Treat it as both an endpoint incident and an identity incident. Isolate affected systems, contain abused accounts, investigate the full scope, and assume the attacker may try to move again using related credentials or higher-value identities. The joint Active Directory compromise guidance from CISA and partner agencies recommends containment, privileged account review, credential hygiene improvements, and architectural hardening to prevent repeat abuse.
What happens in a transitional attack that involves pass-the-hash?
In a hybrid environment, pass-the-hash can become part of a larger pivot. An attacker may start with one compromised endpoint, reuse on-premises credential material to expand access, then target systems that connect internal identity infrastructure with remote access, management tooling, or cloud-connected services. The technique itself is still grounded in credential reuse, but the business impact can extend well beyond one workstation. This is one reason many organizations strengthen risk-based controls with authentication policies so access decisions can adapt to context instead of trusting the same signals everywhere.
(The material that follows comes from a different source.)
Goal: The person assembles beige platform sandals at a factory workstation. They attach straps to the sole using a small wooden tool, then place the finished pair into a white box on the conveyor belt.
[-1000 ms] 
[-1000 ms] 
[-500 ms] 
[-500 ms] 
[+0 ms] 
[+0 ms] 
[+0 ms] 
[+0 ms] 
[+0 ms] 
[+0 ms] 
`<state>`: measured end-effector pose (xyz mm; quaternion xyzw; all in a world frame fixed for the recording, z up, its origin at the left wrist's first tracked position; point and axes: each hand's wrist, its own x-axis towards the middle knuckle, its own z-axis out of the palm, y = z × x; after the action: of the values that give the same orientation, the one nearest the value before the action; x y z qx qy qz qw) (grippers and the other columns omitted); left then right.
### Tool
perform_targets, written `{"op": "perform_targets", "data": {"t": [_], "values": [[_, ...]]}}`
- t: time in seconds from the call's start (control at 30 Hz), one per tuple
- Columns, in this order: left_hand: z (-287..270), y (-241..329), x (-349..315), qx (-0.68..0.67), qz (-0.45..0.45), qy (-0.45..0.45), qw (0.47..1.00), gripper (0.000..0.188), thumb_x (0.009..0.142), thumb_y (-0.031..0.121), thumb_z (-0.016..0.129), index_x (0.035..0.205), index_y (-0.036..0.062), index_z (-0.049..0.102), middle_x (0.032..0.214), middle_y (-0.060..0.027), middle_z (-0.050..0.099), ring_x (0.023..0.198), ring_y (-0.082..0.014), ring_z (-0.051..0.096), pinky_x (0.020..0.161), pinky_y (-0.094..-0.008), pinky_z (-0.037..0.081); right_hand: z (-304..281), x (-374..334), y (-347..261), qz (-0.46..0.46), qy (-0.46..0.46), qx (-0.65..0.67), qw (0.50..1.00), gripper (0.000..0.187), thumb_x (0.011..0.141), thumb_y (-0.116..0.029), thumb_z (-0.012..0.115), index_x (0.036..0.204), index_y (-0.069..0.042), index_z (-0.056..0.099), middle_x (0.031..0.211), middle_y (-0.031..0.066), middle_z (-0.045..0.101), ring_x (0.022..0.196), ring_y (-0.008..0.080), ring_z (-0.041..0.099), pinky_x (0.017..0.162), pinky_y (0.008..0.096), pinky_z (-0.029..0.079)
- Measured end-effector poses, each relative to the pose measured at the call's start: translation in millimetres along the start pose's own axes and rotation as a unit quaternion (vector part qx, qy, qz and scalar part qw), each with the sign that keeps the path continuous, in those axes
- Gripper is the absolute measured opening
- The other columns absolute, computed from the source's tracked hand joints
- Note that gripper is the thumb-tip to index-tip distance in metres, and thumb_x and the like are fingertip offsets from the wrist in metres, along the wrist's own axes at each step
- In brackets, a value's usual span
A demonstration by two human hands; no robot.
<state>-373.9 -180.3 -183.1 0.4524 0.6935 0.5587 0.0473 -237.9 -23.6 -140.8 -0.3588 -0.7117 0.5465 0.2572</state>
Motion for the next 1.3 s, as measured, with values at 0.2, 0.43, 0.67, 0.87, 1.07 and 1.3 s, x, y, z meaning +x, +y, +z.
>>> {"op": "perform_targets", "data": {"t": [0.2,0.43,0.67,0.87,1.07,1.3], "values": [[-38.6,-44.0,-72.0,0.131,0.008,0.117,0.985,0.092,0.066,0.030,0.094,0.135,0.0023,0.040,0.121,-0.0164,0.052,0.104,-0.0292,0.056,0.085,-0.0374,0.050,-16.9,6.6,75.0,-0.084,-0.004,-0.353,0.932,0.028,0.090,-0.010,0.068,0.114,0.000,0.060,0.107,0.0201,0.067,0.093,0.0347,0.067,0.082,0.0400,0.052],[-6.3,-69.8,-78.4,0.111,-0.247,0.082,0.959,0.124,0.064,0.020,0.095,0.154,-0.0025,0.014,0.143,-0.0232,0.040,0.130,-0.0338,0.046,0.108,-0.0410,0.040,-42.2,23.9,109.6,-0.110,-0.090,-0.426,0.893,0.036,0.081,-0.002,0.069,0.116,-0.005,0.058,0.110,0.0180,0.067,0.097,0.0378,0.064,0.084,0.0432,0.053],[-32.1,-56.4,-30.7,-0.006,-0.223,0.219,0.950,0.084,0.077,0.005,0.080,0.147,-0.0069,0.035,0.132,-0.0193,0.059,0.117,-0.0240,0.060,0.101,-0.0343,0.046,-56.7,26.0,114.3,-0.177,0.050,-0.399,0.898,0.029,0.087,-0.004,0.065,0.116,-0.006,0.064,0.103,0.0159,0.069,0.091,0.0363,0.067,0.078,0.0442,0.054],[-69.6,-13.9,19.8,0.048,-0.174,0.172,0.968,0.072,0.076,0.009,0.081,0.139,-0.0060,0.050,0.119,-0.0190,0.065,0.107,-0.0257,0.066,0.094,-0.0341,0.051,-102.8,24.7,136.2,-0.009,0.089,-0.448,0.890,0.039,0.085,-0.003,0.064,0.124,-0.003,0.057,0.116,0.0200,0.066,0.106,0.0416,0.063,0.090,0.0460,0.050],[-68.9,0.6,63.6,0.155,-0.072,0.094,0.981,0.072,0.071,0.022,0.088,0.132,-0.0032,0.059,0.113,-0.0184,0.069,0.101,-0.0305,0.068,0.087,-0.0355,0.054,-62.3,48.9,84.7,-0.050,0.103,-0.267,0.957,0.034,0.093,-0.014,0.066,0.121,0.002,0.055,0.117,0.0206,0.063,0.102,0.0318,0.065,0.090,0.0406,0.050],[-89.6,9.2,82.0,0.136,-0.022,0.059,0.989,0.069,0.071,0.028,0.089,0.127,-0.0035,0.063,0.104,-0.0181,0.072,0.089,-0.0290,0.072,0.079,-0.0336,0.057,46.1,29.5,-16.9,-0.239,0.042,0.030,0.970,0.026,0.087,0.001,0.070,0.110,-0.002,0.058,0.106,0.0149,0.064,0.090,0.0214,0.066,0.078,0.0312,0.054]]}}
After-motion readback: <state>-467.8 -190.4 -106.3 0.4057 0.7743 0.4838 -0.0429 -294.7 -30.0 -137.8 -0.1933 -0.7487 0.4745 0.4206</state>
Why does pass-the-hash still matter if NTLM is being phased out?
Because legacy dependencies do not disappear overnight. Many organizations still need time to identify where NTLM is in use, replace older workflows, and harden privileged access paths. Microsoft’s current roadmap makes clear that the goal is to disable NTLM by default in future Windows releases. But it also recognizes that enterprises need a phased transition. Until that work is done, pass-the-hash remains a practical attack path in many environments.
Final Thoughts On Pass-The-Hash Defense
Pass-the-hash remains effective wherever stolen credential material can still be trusted.
To reduce the risk:
- Protect secrets on endpoints.
- Keep admin privileges tightly controlled.
- Phase out NTLM where possible.
- Secure remote access and admin workflows.
- Detect abnormal authentication activity quickly.
The goal is simple: make a stolen hash far less useful after compromise.